At a Glance

What is it?
Ning is a social networking application and a classroom management tool.


What is it?

Ning, invites users to "create your own social network for anything." The Ning Blog is full of examples of responses to that invitation. (In fact, use the blog search function to explore the variety of subjects, groups, and uses of Ning.) Among the range of answers, several are specific to educators and address the use of technology in the classroom. Ning users can create public or password-protected private networks and determine who can view or join. Members of a social network can upload photos and videos, chat and establish discussion forums, create their own blogs, establish RSS feeds, display calendars, and create subgroups within the social network.

At the basic level, Ning is $25/month.  The "basic" account allows 2 admins and up to 1,000 members.  It should be noted that even though this is the "basic" account, it has almost all of the features of the "Performance" and "Ultimate" accounts; the only difference is the amount of storage offered (1GB for "basic" accounts).

Getting Started

Creating a Ning network is as simple as signing up, providing your name, an email address, and selecting a password. Then, you'll be invited to create a network and to name, subtitle, and describe your Ning network. You can choose whether it's private or public, layout and appearance, and then, once that network is created, begin posting and invite others to join. Photos, videos, blogs, events, and personal pages are among the options of a Ning Network. Why You'll Love Ning describes some of the possibilities. How Can We Help You answers basic how-to questions.


The Ning website is full of examples of social networks using this open-source program. Teachers find Ning useful for professional sharing and as a classroom management tool. The majority of class or course Ning projects are password protected; therefore, not publicly viewable. Teachers, however, can link multiple classes via a single Ning, and post assignments, course materials such as handouts, videos, photos, and maps. Students can create their own member pages for assignments, discussion, and blog posts. Ning, like any tool, can be useful if well-managed; perplexing if not; and one question about its use rests with whether the tool is convenient to you, as the teacher. Sample sites, Ning in Education and Classroom 2.0 offer discussions about Ning and resources for educators interested in collaborative technologies in education. They're good places for asking how other teachers are using Ning and about the pros and cons. Ning in Education is particularly for teachers who want to set up their own Ning Networks internal to their classrooms.

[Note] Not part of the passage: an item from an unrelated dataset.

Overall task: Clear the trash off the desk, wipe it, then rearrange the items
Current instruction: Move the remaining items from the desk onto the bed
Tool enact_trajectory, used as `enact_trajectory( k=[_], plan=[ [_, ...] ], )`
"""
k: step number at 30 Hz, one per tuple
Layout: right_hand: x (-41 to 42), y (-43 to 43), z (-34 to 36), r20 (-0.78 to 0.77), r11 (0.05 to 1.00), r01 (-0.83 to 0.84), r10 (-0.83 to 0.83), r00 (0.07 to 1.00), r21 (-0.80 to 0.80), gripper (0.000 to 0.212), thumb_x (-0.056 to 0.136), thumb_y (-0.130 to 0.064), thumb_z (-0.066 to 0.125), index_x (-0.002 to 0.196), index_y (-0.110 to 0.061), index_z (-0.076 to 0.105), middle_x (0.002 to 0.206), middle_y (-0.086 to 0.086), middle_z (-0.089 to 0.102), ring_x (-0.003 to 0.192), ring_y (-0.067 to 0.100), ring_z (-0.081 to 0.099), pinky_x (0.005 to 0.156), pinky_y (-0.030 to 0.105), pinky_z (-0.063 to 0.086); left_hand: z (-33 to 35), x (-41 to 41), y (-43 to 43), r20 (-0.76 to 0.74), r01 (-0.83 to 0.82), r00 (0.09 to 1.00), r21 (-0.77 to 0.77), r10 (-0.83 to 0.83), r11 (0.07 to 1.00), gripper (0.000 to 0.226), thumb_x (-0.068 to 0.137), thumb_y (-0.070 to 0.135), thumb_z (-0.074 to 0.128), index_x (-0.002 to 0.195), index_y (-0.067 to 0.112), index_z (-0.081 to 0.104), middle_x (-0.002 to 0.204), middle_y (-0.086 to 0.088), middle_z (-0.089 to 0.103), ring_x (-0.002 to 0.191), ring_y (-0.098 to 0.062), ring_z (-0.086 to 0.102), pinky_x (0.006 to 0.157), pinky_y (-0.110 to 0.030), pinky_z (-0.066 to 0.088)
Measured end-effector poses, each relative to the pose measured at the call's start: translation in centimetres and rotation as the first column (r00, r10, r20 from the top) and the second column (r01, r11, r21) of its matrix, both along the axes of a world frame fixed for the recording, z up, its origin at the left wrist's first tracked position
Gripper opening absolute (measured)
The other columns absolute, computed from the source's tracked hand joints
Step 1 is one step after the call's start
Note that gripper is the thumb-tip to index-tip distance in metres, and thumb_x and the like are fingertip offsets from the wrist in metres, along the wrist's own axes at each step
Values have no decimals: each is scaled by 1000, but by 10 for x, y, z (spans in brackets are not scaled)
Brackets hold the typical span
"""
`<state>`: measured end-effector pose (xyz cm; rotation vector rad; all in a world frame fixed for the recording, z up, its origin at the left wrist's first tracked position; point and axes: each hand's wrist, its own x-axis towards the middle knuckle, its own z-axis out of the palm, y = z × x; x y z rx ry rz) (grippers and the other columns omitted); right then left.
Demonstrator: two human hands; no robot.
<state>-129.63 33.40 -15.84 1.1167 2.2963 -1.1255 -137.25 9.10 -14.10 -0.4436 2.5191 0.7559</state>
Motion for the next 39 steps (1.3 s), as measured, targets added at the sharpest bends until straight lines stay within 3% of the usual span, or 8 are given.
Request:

A blogpost on Classroom 2.0, for example, features teachers discussing various social networking open-source programs in the classroom, including safety and privacy issues. "Online Social Networking for Educators," an article drawn from the National Education Association (NEA), emphasizes the value of social networking for teachers: it's an excellent communication mechanism within a school or district. A Minnesota literature teacher states, "What I like about social networking is that I can stay in touch with other teaching professionals to share materials, ideas, teaching stories, and sometimes even my gripe of the day."